EBML: A binary encoding format🔗ℹ

John Clements <clements@racket-lang.org>

1 EBML🔗ℹ

This is a Racket library to read and write EBML, the "extended binary markup language." It was designed by the implementors of the “matroska” project.

EBML is a packed format for representing structured data.

element = header data

 

header = encoded-id encoded-len

 

data = element ...

     | non-element

The encoded-id and encoded-len fields use a variable-length encoding. The first byte of this encoding indicates—through the number of leading zeros—how many bytes long the field is. the leading zeros and the first one are then trimmed from the given number of bytes, and the result is interpreted as a big-endian unsigned number.

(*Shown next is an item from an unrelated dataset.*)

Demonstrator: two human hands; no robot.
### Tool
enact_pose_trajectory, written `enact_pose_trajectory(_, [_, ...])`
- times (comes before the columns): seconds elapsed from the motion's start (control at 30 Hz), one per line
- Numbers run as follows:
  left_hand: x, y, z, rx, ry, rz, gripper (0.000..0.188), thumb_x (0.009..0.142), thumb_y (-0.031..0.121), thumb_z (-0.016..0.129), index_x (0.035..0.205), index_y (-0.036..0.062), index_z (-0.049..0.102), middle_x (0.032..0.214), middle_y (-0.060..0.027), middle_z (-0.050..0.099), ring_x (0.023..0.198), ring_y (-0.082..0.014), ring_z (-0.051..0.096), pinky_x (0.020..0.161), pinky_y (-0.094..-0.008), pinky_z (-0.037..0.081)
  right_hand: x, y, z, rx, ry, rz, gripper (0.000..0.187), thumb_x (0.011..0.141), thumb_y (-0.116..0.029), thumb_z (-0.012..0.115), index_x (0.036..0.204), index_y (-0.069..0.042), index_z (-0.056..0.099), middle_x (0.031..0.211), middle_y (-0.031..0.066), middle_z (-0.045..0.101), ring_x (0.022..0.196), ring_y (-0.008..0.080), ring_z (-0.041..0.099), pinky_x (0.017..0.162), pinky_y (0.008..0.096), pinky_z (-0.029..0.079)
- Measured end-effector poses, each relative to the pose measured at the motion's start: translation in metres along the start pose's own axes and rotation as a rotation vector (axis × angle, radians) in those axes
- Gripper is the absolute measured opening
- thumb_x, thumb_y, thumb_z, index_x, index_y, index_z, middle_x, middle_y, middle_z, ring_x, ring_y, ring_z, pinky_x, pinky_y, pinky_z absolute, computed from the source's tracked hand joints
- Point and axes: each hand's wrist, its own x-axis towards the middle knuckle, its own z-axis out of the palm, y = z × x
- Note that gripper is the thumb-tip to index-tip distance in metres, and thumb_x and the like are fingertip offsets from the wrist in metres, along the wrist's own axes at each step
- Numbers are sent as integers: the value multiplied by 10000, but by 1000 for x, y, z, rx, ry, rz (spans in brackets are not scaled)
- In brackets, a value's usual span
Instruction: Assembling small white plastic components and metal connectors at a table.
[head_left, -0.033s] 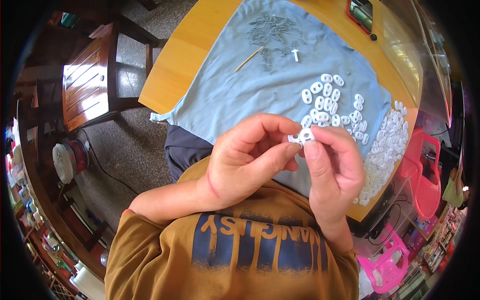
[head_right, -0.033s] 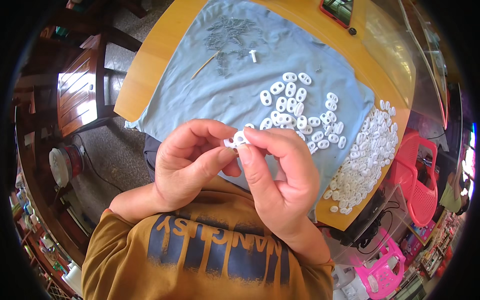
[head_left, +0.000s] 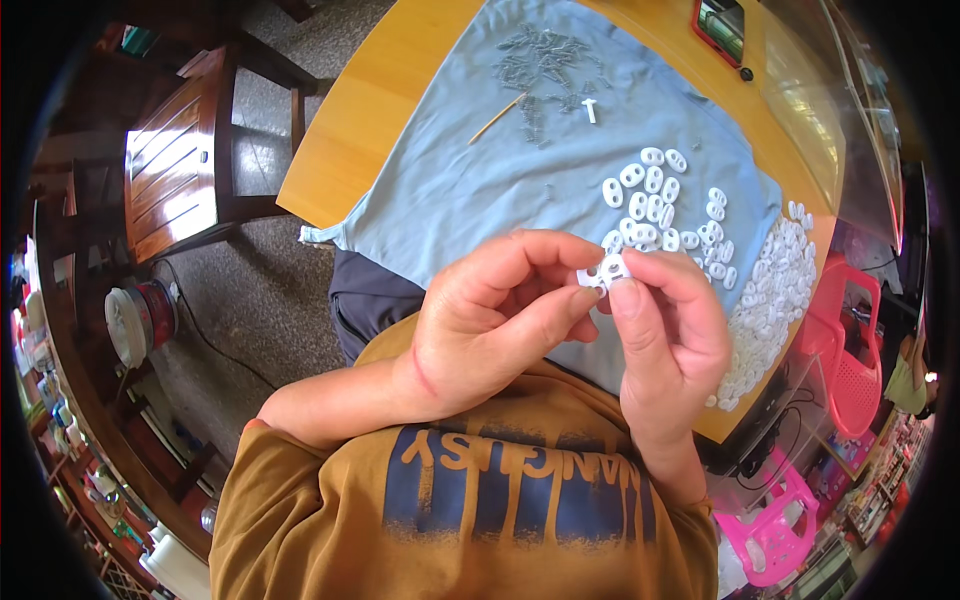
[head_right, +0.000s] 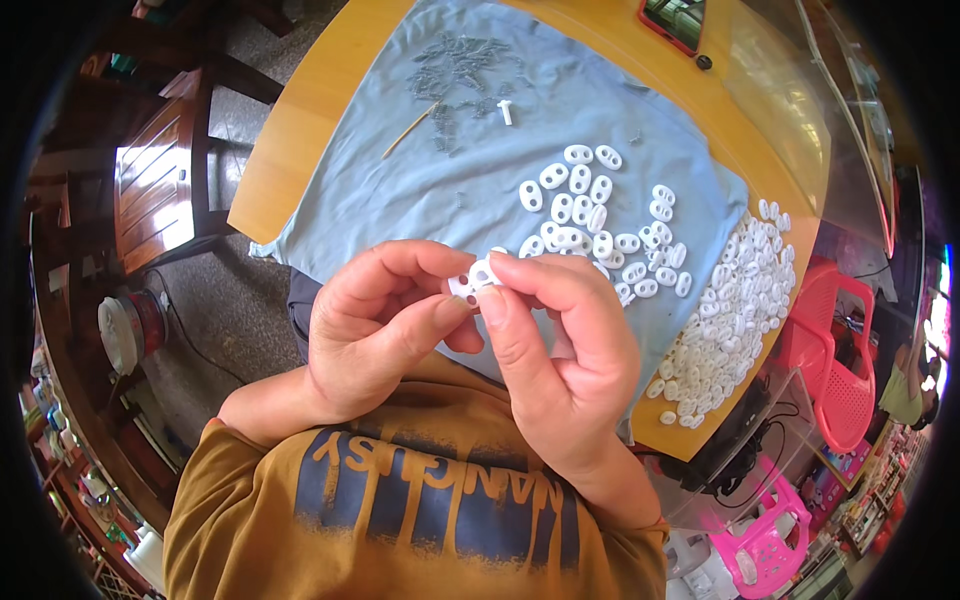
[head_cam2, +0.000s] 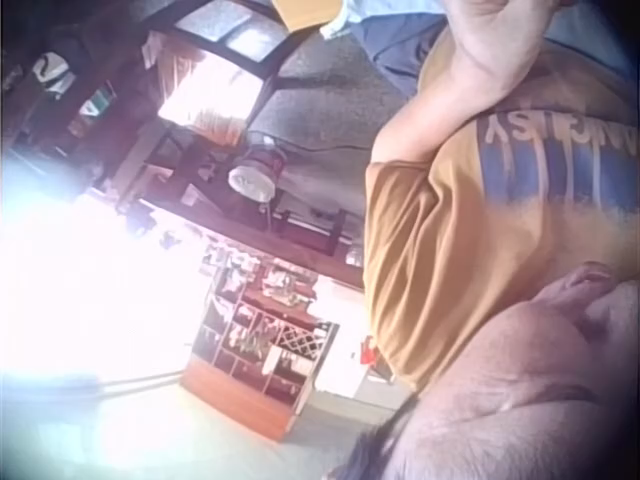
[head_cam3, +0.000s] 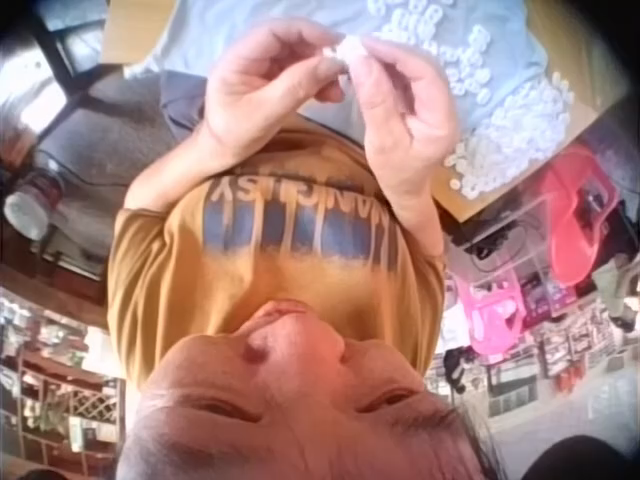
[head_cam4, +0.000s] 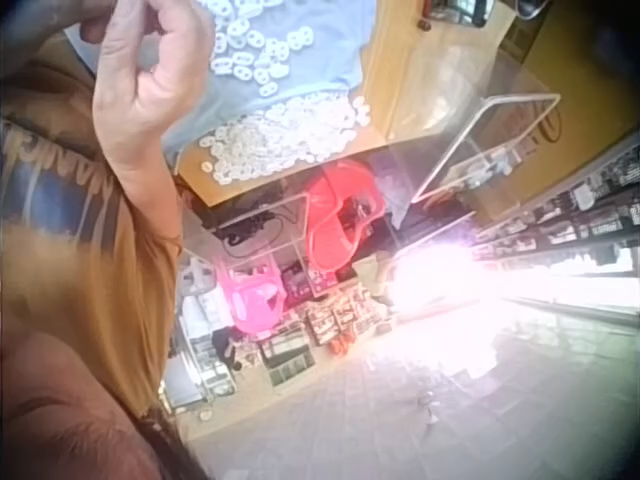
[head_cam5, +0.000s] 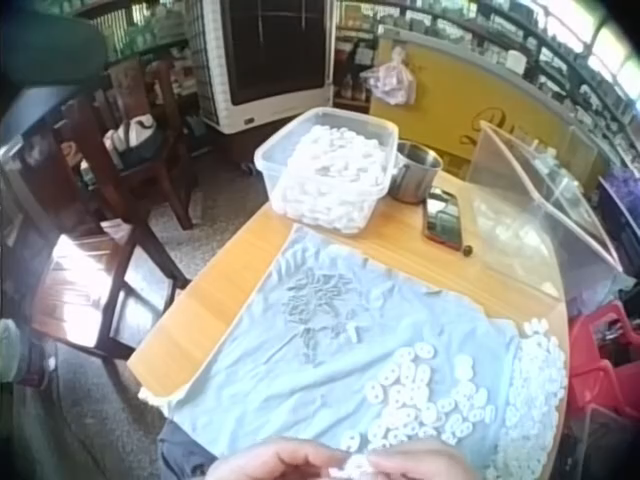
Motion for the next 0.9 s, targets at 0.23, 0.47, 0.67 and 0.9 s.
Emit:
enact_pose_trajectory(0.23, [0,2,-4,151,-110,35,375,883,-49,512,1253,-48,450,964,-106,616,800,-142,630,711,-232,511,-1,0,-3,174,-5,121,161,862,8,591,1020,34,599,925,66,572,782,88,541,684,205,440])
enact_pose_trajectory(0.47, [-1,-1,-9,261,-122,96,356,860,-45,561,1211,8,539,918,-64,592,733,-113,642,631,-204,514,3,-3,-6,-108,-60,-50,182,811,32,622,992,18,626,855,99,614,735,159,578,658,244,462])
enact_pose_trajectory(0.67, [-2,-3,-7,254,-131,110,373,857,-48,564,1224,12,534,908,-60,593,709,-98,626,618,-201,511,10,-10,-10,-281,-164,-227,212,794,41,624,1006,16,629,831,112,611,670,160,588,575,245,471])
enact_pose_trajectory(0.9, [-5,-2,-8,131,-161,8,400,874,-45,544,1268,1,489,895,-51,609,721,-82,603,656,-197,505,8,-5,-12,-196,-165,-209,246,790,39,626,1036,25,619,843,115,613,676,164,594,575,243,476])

So, for instance, the byte string

(bytes #b10001011)

... encodes the length 11, while the byte string

(bytes #b01000001 #b00000010)

... encodes the length 258. Note that there is more than one way to encode a given length; you could also encode the length 11 with the byte string

(bytes #b00100000 #b00000000 #b00001011)

Header IDs are limited to four bytes, and data lengths are limited to 8.

EBML has at least one big problem, which is that the packed representation is ambiguous. Specifically, there’s no way to reliably distinguish data that is a sequence of elements from data that is a binary blob.

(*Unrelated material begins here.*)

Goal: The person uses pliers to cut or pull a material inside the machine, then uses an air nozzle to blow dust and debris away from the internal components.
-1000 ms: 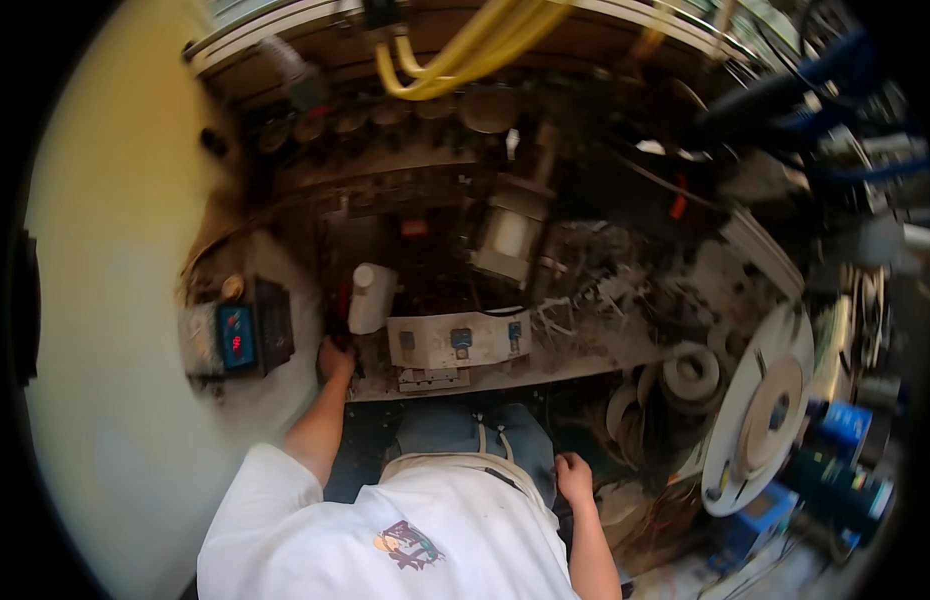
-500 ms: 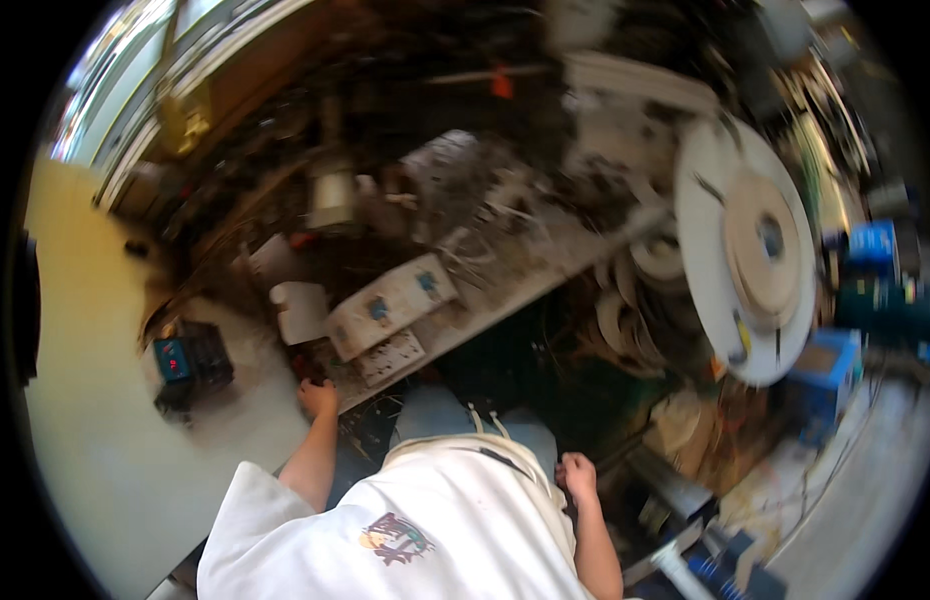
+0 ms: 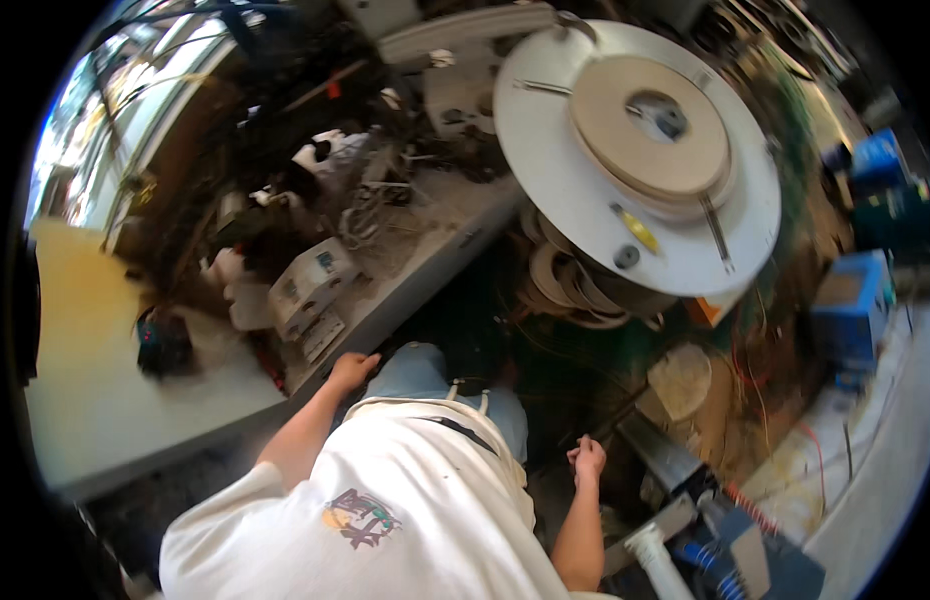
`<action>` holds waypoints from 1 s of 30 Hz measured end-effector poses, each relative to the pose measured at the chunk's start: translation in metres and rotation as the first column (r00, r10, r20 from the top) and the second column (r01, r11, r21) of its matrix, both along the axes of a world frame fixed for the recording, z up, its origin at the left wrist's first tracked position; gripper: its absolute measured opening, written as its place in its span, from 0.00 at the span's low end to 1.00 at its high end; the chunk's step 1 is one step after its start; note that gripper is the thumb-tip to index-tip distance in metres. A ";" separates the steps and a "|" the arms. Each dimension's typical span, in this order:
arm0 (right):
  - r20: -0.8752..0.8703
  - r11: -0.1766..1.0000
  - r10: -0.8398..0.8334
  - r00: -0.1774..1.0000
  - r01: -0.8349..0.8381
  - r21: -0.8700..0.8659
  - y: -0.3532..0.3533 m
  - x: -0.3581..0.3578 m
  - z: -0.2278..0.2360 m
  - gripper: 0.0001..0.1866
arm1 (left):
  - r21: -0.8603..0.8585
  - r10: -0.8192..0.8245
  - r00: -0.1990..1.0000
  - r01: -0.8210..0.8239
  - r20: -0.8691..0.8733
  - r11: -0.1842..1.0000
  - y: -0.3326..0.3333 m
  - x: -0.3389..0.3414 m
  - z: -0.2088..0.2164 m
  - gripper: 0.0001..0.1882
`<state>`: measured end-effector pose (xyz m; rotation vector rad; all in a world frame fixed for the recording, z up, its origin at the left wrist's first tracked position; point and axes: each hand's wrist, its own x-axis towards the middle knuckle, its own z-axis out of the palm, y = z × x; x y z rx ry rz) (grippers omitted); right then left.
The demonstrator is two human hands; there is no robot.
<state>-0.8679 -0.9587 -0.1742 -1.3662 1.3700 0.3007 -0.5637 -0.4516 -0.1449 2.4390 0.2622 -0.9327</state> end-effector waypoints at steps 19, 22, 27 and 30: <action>-0.007 0.998 0.064 0.998 -0.065 -0.009 0.046 -0.011 -0.061 0.16 | 0.040 0.083 0.343 -0.338 0.936 0.940 0.169 0.480 0.275 0.14; 0.021 0.993 0.098 0.995 -0.097 -0.065 0.054 0.022 -0.038 0.16 | 0.386 -0.204 0.471 -0.330 0.858 0.861 0.201 0.554 0.269 0.20; -0.036 0.968 0.209 0.977 -0.212 -0.131 0.094 0.147 0.039 0.15 | 0.581 -0.384 0.577 -0.201 0.721 0.789 0.228 0.609 0.266 0.27; 0.004 0.943 0.288 0.958 -0.283 -0.175 0.099 0.166 0.037 0.15 | 0.672 -0.520 0.554 -0.099 0.650 0.734 0.233 0.630 0.269 0.23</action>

To choose a concrete example, if you were using EBML to encode s-expressions, you might choose a particular header id (say, 1) to encode a pair, and another one (say, 2) to encode atoms (let’s use 3 to indicate null, just to simplify). The pairs would include two sub-elements, and the atoms would contain, say string or integer. When decoding an encoded stream, the reader needs to have a priori knowledge that the header id 1 contains sub-elements, and the headers 2 and 3 do not.

The reader and writer both use this representation of ebml-elements:

(define ebml-element?
  (flat-murec-contract
   ([ebml-element? (list/c exact-nonnegative-integer?
                           (or/c bytes?
                                 (listof ebml-element?)))])
   ebml-element?))

 (require ebml/reader) package: ebml

procedure

(ebml-read in)  ebml-element?

  in : (or/c input-port? path-string? bytes?)
Reads ebml elements from the given input-port, byte string, or file. It continues reading ebml elements until the source is exhausted. It signals an error if the end of the source doesn’t correspond with the end of an element.

Since the EBML parser has no way of knowing which elements are compound elements, using the parser usually requires manual recursion into the parser. So, for instance, if we used the encoding scheme given above where 1 encodes a pair, 2 encodes an atom, and 3 encodes null, a decoder might look like this:
;ping-pong required to know when to recur:
(define (read-ebml-sexps bytes)
  (map expand-ebml-sexp (ebml-read bytes)))
 
;recur on elements that are containers:
(define (expand-ebml-sexp element)
  (match element
    [(list 1 exps-bytes)
     (apply cons (read-ebml-sexps exps-bytes))]
    [(list 2 atom-bytes)
     (string->symbol (bytes->string/utf-8 atom-bytes))]
    [(list 3 atom-bytes)
     empty]))
The file "examples/sexp-ebml.rkt" contains a working example of this.

procedure

(ebml-read/optimistic in)  (listof ebml-element?)

  in : (or/c input-port? path-string? bytes?)
Read a sequence of ebml-elements from the input. Optimistically assume that any byte sequence that can be parsed as ebml elements should be. The danger is that a sequence that was supposed to represent a simple byte stream will be interpreted as a sequence of bytes.

 (require ebml/writer) package: ebml

procedure

(ebml-write elements [port])  void?

  elements : (listof ebml-element?)
  port : (output-port?) = (current-output-port)
Serialize the given elements onto the given output port.